La conversación musical ofrece más luz que PPK y el PP, pero las oraciones aparecen ahora como rayos un poco inconexos que así como iluminan descubren sombras. Por ejemplo, decir “que la autoría está sobrevalorada por la industria” parece una frase inteligente hasta que uno se percata de que, hasta "El manifiesto desastre", todos sus LP lo llevan a él en la portada. Por ejemplo, decir que “los discos no son fines, sino medios”, pero no repreguntar ¿de qué? Vegas tiene, eso sí, un deseo genuino por diluir la singularidad a través de un recurso ineludible: el individuo. No pasa nada, de alguna forma todos deberíamos tener el derecho a vivir con ciertas contradicciones con la misma comodidad con la que él es capaz de pasar de una colaboración con Enrique Bunbury a otra con Christina Rosenvinge y a otra con Xel Pereda. La consistencia es una bonita palabra pero no necesariamente es el mejor motor artístico.
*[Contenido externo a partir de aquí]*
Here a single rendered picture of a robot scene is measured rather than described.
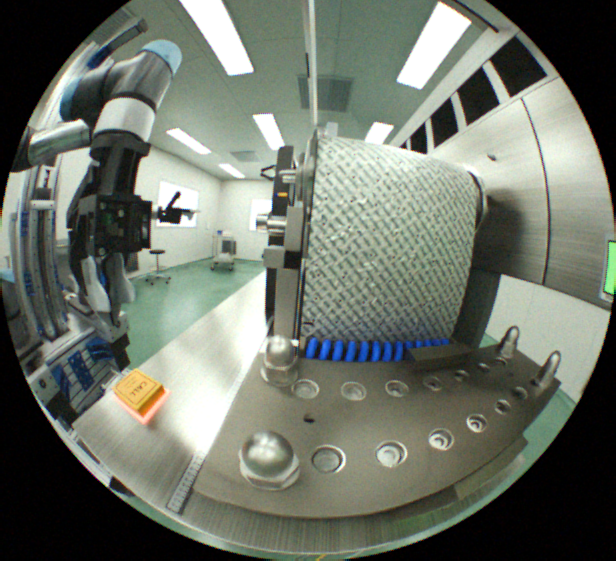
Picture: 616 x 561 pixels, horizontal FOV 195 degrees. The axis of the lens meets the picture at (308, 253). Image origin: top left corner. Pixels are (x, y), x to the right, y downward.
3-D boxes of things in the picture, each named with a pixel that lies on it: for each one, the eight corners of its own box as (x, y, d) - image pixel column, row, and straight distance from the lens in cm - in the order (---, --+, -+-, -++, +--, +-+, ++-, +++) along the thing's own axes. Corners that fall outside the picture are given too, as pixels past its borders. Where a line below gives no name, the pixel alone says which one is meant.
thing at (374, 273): (299, 342, 25) (313, 199, 21) (446, 342, 34) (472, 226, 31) (299, 344, 25) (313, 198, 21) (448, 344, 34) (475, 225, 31)
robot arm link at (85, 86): (78, 138, 43) (123, 130, 37) (48, 114, 37) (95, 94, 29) (95, 99, 46) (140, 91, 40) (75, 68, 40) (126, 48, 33)
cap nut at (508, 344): (492, 348, 36) (502, 322, 34) (503, 345, 39) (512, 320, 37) (506, 360, 34) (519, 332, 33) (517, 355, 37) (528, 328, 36)
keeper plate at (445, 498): (393, 509, 28) (453, 483, 19) (463, 480, 33) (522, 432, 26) (396, 524, 28) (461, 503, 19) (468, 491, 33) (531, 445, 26)
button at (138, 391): (140, 376, 41) (135, 367, 40) (166, 393, 37) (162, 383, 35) (116, 397, 40) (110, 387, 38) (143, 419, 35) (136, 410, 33)
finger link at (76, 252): (76, 299, 26) (70, 213, 24) (73, 296, 27) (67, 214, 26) (107, 289, 27) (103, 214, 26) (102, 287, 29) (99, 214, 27)
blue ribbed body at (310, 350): (304, 353, 26) (306, 332, 24) (440, 351, 33) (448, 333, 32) (302, 371, 23) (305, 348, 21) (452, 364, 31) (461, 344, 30)
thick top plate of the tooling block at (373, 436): (259, 385, 26) (258, 350, 22) (491, 368, 43) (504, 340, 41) (216, 500, 20) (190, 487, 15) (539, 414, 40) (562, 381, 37)
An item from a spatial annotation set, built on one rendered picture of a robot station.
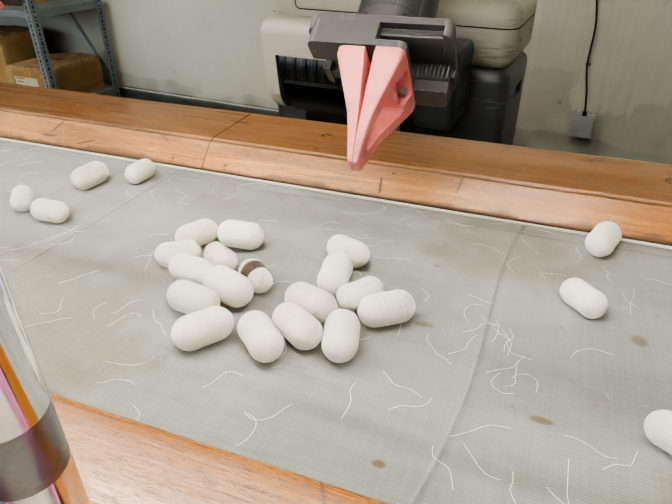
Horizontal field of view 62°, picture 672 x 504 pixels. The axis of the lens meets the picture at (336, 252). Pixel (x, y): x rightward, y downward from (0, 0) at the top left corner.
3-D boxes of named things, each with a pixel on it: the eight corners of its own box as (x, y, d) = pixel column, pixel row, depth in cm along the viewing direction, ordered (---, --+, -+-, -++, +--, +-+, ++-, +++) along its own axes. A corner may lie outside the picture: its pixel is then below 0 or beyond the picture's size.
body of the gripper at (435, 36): (449, 42, 36) (471, -49, 38) (304, 33, 39) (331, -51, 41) (453, 99, 42) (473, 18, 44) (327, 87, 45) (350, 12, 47)
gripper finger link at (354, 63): (416, 151, 34) (448, 24, 37) (308, 138, 36) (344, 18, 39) (426, 197, 40) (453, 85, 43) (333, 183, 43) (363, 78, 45)
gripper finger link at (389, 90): (378, 146, 35) (412, 22, 37) (274, 134, 37) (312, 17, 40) (394, 192, 41) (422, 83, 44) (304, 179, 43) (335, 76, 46)
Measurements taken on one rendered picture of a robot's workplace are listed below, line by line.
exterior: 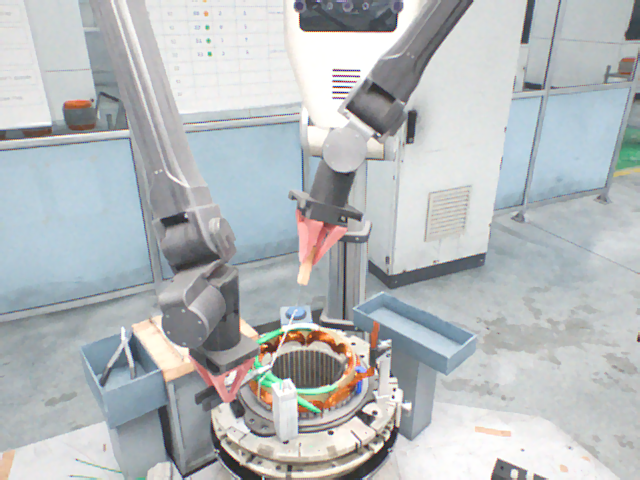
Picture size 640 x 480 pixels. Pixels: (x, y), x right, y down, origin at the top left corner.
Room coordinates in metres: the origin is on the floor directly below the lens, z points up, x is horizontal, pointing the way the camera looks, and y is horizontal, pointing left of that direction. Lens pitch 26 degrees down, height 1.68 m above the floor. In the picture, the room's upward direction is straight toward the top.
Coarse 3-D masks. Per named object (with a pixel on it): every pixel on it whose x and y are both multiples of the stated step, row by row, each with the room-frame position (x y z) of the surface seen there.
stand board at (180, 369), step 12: (144, 324) 0.90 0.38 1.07; (240, 324) 0.90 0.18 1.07; (144, 336) 0.86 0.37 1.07; (156, 336) 0.86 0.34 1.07; (252, 336) 0.86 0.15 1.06; (156, 348) 0.82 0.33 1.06; (168, 348) 0.82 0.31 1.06; (180, 348) 0.82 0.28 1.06; (156, 360) 0.78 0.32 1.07; (168, 360) 0.78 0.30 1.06; (180, 360) 0.78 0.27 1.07; (168, 372) 0.75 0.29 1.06; (180, 372) 0.76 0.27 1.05
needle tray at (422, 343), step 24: (360, 312) 0.95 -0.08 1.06; (384, 312) 1.01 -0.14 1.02; (408, 312) 0.98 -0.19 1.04; (384, 336) 0.90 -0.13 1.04; (408, 336) 0.86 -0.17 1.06; (432, 336) 0.91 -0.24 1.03; (456, 336) 0.89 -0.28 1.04; (408, 360) 0.87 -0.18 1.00; (432, 360) 0.81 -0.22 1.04; (456, 360) 0.81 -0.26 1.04; (408, 384) 0.86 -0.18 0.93; (432, 384) 0.90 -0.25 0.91; (432, 408) 0.90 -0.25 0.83; (408, 432) 0.86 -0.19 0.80
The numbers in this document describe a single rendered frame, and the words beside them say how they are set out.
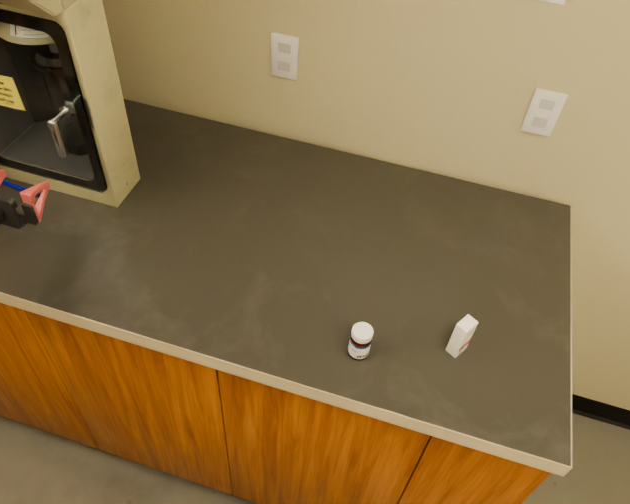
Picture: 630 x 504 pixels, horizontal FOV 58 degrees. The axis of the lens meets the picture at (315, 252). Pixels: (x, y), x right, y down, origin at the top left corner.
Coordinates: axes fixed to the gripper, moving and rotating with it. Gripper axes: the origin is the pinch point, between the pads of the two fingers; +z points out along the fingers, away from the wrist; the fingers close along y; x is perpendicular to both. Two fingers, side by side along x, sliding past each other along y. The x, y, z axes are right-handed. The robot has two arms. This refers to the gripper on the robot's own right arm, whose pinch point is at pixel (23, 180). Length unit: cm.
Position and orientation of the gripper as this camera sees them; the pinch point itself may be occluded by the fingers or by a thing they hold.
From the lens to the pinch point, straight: 123.3
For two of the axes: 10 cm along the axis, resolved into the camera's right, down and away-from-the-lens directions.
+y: -9.5, -2.5, 1.7
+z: 3.0, -6.7, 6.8
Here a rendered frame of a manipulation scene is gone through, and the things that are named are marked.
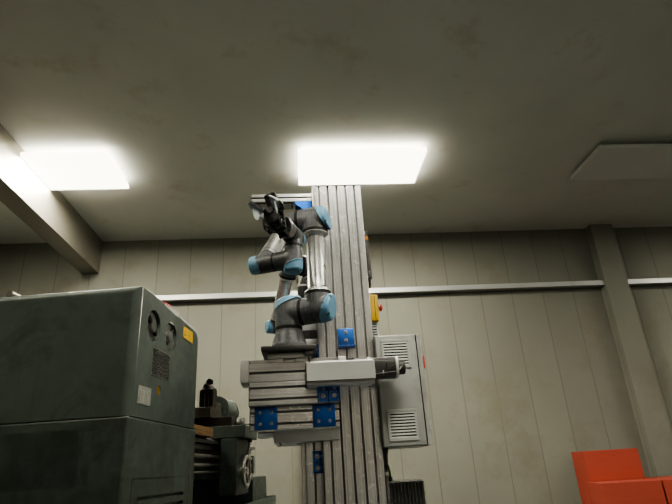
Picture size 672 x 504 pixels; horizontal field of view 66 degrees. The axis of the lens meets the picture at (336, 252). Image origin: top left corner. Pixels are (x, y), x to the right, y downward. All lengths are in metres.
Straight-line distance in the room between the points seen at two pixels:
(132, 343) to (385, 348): 1.13
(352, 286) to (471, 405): 4.15
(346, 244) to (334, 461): 0.98
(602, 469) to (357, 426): 4.27
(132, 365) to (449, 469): 5.02
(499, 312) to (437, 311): 0.78
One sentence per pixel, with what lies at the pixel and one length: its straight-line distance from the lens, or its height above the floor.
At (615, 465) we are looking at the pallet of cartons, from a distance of 6.36.
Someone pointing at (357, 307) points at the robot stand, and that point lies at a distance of 2.43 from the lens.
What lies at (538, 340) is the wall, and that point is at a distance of 6.89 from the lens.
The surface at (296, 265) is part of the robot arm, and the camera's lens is 2.00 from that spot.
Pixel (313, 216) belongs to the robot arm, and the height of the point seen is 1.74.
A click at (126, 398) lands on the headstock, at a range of 1.66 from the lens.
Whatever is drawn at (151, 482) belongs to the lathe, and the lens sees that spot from 1.82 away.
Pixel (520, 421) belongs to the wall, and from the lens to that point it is 6.62.
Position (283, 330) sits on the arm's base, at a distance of 2.21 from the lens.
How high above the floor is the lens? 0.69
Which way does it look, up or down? 23 degrees up
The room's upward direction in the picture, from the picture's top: 3 degrees counter-clockwise
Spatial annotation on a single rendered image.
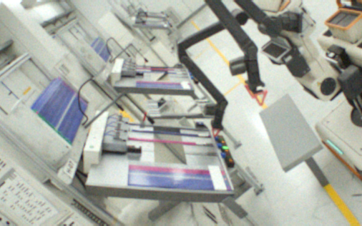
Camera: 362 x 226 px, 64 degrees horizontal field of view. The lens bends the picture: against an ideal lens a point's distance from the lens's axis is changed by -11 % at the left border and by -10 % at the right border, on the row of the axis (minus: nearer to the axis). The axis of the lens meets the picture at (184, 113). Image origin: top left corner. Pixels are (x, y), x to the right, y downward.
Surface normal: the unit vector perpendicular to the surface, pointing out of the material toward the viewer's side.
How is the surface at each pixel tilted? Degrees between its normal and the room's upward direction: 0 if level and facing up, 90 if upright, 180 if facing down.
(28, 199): 92
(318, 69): 90
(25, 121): 90
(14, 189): 89
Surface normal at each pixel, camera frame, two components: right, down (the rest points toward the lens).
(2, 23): 0.11, 0.41
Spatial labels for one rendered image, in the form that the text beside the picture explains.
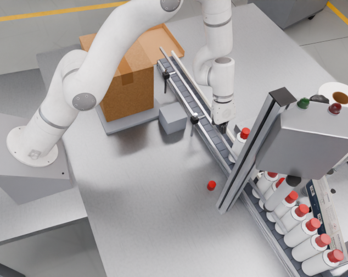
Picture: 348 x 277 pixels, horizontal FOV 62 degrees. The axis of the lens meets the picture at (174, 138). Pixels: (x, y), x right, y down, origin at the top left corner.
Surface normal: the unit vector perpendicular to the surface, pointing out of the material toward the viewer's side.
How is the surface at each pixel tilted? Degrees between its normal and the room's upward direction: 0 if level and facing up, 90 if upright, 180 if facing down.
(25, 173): 41
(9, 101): 0
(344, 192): 0
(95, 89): 70
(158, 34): 0
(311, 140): 90
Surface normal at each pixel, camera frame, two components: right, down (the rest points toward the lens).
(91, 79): 0.50, 0.33
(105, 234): 0.06, -0.56
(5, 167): 0.65, -0.61
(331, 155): -0.16, 0.81
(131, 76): 0.42, 0.76
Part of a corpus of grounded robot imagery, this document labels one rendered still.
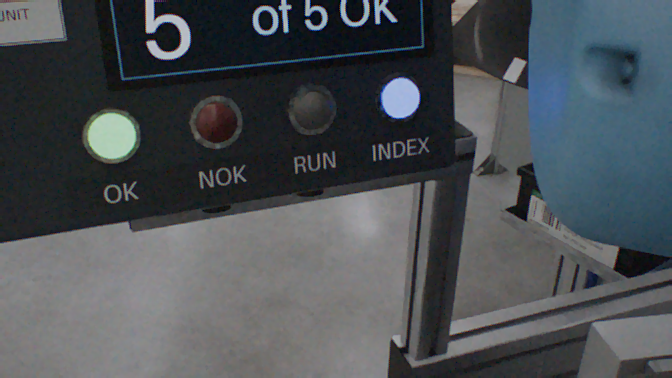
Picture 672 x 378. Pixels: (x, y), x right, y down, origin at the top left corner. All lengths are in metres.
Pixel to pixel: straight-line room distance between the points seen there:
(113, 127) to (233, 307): 1.70
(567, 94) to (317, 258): 2.05
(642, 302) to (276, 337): 1.33
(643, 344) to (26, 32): 0.36
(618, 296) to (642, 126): 0.57
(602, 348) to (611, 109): 0.29
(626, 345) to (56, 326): 1.77
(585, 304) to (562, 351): 0.05
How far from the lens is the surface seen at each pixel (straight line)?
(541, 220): 0.87
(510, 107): 2.66
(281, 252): 2.24
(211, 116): 0.35
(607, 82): 0.17
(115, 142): 0.35
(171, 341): 1.94
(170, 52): 0.35
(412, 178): 0.49
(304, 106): 0.36
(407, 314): 0.59
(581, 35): 0.17
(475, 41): 1.01
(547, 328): 0.65
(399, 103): 0.38
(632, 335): 0.45
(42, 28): 0.35
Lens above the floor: 1.26
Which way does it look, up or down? 29 degrees down
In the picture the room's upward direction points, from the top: 1 degrees clockwise
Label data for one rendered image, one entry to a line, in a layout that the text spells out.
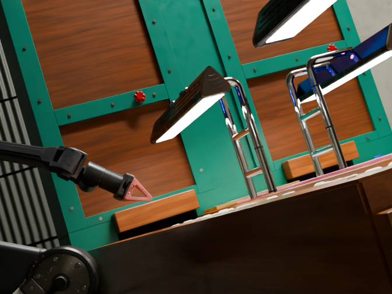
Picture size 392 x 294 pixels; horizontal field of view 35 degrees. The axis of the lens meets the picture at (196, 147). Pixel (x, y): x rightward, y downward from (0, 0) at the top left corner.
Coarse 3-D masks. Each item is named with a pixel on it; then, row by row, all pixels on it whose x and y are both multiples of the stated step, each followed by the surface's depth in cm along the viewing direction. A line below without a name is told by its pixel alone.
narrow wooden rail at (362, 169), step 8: (384, 160) 113; (360, 168) 121; (368, 168) 118; (328, 176) 139; (336, 176) 130; (344, 176) 127; (304, 184) 144; (312, 184) 141; (280, 192) 158; (248, 200) 184; (256, 200) 173; (264, 200) 168; (224, 208) 200; (200, 216) 226
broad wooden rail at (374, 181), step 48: (336, 192) 48; (384, 192) 45; (144, 240) 119; (192, 240) 88; (240, 240) 70; (288, 240) 58; (336, 240) 49; (144, 288) 132; (192, 288) 95; (240, 288) 74; (288, 288) 61; (336, 288) 52; (384, 288) 45
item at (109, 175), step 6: (108, 174) 176; (114, 174) 176; (120, 174) 178; (126, 174) 174; (102, 180) 175; (108, 180) 175; (114, 180) 175; (120, 180) 176; (102, 186) 176; (108, 186) 175; (114, 186) 175; (120, 186) 173; (114, 192) 177; (120, 192) 173
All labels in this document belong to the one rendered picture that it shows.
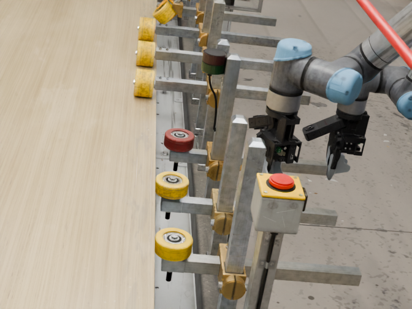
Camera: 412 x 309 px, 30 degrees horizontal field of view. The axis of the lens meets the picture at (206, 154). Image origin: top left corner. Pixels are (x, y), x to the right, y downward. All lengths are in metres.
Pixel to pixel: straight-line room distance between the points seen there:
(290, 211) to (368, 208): 2.60
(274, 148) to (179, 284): 0.48
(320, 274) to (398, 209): 2.19
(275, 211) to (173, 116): 1.68
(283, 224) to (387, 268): 2.19
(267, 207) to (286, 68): 0.50
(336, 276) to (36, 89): 1.05
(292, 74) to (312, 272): 0.43
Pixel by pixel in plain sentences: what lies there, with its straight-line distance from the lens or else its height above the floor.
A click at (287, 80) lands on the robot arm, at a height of 1.22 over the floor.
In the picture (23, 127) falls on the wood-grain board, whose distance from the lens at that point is 2.04.
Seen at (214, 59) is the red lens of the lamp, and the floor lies 1.15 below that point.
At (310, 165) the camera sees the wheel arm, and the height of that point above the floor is 0.86.
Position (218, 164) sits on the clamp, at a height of 0.86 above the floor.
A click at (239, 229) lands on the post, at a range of 1.55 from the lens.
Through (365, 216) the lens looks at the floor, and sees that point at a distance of 3.73.
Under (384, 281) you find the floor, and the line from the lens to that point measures 3.30.
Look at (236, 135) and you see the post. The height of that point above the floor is 1.07.
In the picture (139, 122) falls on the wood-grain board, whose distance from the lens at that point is 2.11.
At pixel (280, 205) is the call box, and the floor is 1.20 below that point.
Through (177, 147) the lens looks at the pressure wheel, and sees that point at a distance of 2.03.
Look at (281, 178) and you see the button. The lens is 1.22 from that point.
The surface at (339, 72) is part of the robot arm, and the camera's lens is 1.60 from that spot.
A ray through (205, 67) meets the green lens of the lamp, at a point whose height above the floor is 1.13.
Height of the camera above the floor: 1.80
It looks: 27 degrees down
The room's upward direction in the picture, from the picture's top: 9 degrees clockwise
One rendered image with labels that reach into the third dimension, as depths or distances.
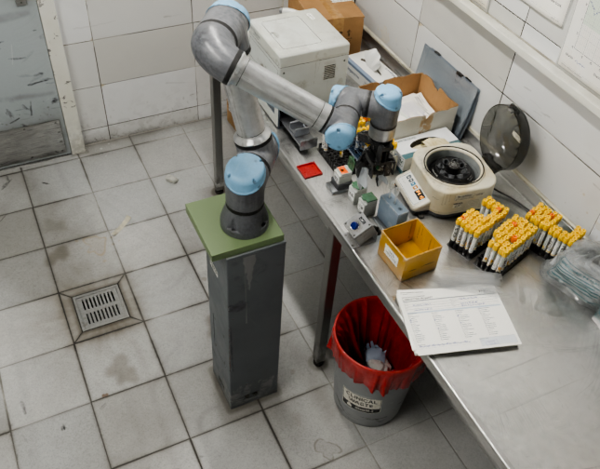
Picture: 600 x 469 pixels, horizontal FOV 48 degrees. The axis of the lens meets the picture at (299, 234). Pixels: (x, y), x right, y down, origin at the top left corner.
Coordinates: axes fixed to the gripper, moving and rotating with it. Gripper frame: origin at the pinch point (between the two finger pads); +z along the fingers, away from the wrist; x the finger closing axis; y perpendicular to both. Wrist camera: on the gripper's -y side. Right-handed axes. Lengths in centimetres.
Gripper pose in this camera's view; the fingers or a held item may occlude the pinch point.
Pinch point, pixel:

Luego, mientras se cumple el tiempo programado, tratar de averiguar qué es lo que espera del concierto en Lima. La respuesta es tierna y casi parece una confesión:
“Que vaya alguien y no me deba presentar ante un teatro vacío”. Luego ríe y matiza (“sé que se han vendido ya algunas entradas”), pero se mantiene esa sensación de fragilidad que tanto bien hace al artista, sobre todo cuando ya tiene cierto recorrido y las giras se pueden convertir no en la oportunidad de dar con hallazgos, sino solo otra expresión de la inercia, de la rutina.

La conversación acaba y en las sesiones de fotos el ciudadano español vuelve a ser un ídolo. Las gafas bajan y la pose busca la cámara y el tres cuartos con naturalidad.
A su favor, la generosidad: una edición autografiada de su última placa es el último objeto que formará parte del altar laico de este columnista. No es poco, si se cuenta lo que recibió a cambio.

Después, el concierto demostrará la superioridad de la música sobre la palabra, del rock sobre el periodismo y de Nacho Vegas sobre su imitación. Pero esa ya es otra historia.